Está agendada uma reunião para 15 de abril, um encontro estratégico inicial durante um almoço, com a presença esperada de algumas figuras proeminentes: Franck Riester, do Renaissance; Christophe Béchu, do Horizons; Marc Fesneau, do MoDem; e Hervé Marseille, da UDI. Nesta fase, não se trata de um congresso partidário, muito menos de uma nomeação oficial, mas sim de um sinal enviado tanto aos membros do partido quanto aos eleitores: o centro e a direita moderada querem dialogar, avaliar sua força e testar uma estratégia.
Almoço, agendas, o mesmo cálculo.
Um almoço, agendas compartilhadas, um objetivo comum: a iniciativa parte de Franck Riester. Em carta datada de 24 de março, o secretário-geral adjunto do Renaissance, responsável pelas eleições, propõe essa iniciativa e define um objetivo claro: "o encontro mais amplo possível de democratas e republicanos de boa vontade". A linguagem é clássica, quase tranquilizadora, mas serve a um propósito preciso: organizar intercâmbios regulares entre os partidos na região central, preparar-se para as eleições intermediárias, especialmente as eleições municipais de 2026, e evitar que cada partido siga seu próprio caminho.

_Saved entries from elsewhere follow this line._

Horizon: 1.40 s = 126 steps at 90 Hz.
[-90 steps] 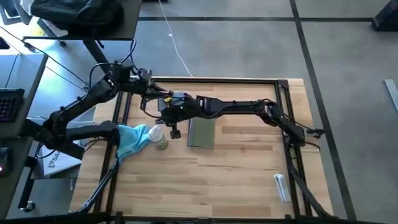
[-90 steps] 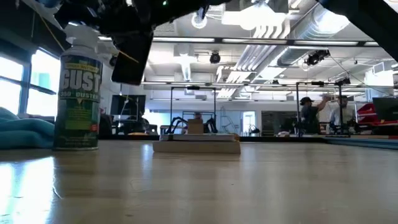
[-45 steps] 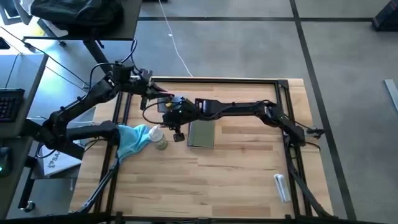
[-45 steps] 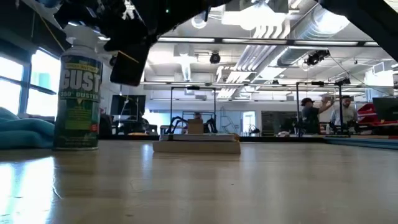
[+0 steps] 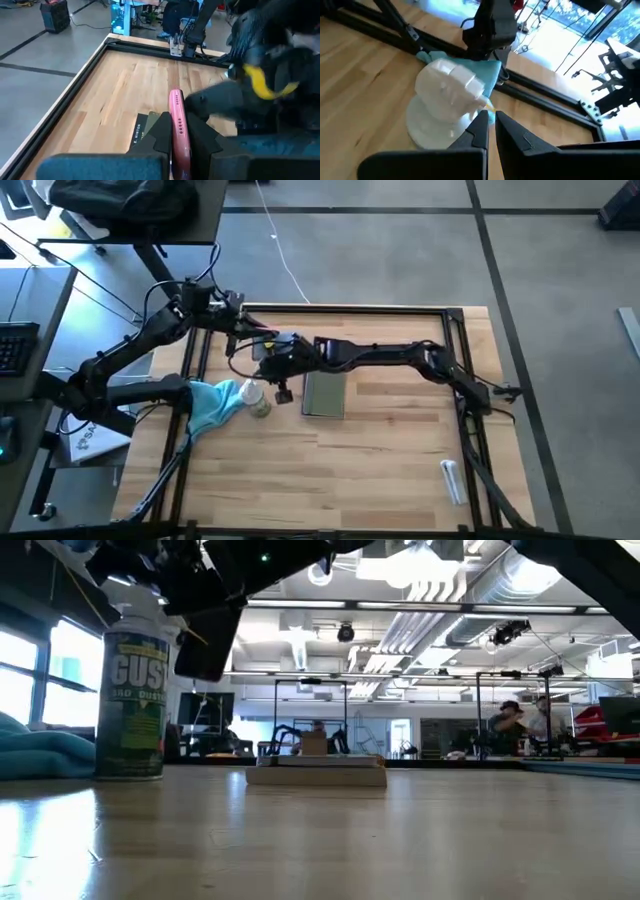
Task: Apply microfiber cloth
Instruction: Spray the cellphone using the spray bottle
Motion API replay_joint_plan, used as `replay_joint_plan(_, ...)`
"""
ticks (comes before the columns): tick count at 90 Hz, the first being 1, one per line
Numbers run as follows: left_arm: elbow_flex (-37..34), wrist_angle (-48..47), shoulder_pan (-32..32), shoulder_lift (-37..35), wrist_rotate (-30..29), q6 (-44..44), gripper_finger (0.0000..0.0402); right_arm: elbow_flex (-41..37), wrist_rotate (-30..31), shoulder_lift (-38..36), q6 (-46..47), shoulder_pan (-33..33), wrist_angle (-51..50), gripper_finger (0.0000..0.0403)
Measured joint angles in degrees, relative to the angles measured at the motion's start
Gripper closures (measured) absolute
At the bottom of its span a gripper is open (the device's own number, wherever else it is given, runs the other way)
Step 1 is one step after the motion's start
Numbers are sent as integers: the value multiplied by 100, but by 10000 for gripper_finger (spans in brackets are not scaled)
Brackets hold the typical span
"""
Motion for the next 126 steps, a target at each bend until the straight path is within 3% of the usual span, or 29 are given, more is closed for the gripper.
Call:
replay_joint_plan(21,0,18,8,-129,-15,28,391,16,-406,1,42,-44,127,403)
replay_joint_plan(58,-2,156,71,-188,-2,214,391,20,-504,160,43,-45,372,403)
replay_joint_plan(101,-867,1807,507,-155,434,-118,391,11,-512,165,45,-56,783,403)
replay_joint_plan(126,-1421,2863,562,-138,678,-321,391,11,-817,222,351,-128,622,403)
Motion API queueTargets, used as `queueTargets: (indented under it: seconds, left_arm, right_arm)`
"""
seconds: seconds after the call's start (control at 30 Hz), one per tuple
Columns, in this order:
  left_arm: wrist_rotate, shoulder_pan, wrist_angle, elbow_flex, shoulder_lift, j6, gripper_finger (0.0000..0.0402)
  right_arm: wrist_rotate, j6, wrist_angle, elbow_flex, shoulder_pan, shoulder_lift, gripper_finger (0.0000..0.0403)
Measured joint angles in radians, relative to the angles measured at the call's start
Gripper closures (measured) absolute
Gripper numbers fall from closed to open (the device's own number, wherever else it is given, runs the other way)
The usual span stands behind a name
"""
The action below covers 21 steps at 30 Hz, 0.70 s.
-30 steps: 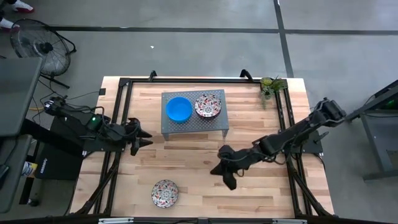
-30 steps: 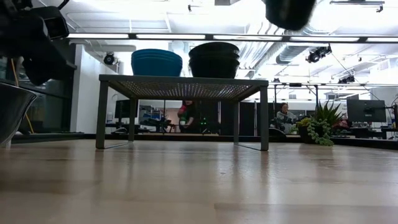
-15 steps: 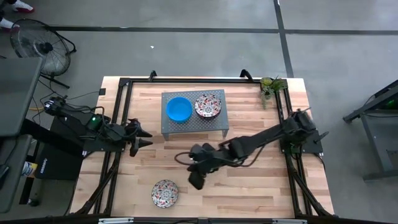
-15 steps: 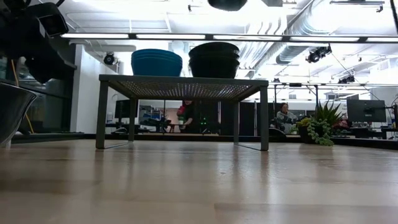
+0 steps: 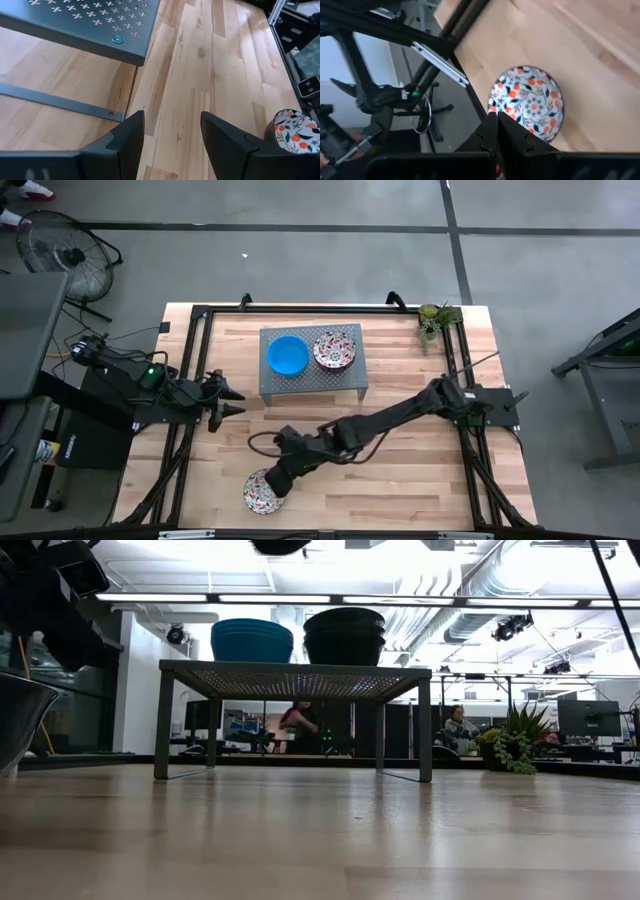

Além da coordenação, há também a questão da liderança. Édouard Philippe e Gabriel Attal ocupam atualmente o mesmo espaço político, e todos sabem que um confronto prematuro seria um luxo perigoso num cenário político fragmentado, onde cada divisão tem um custo. O comitê de ligação visa, portanto, manter a situação sob controle, acalmar os ânimos e preservar a ideia de uma candidatura conjunta, sem tomar uma decisão definitiva. Resta saber se esse acordo de trabalho se tornará uma disciplina de campanha ou se simplesmente adiará o momento da escolha do líder.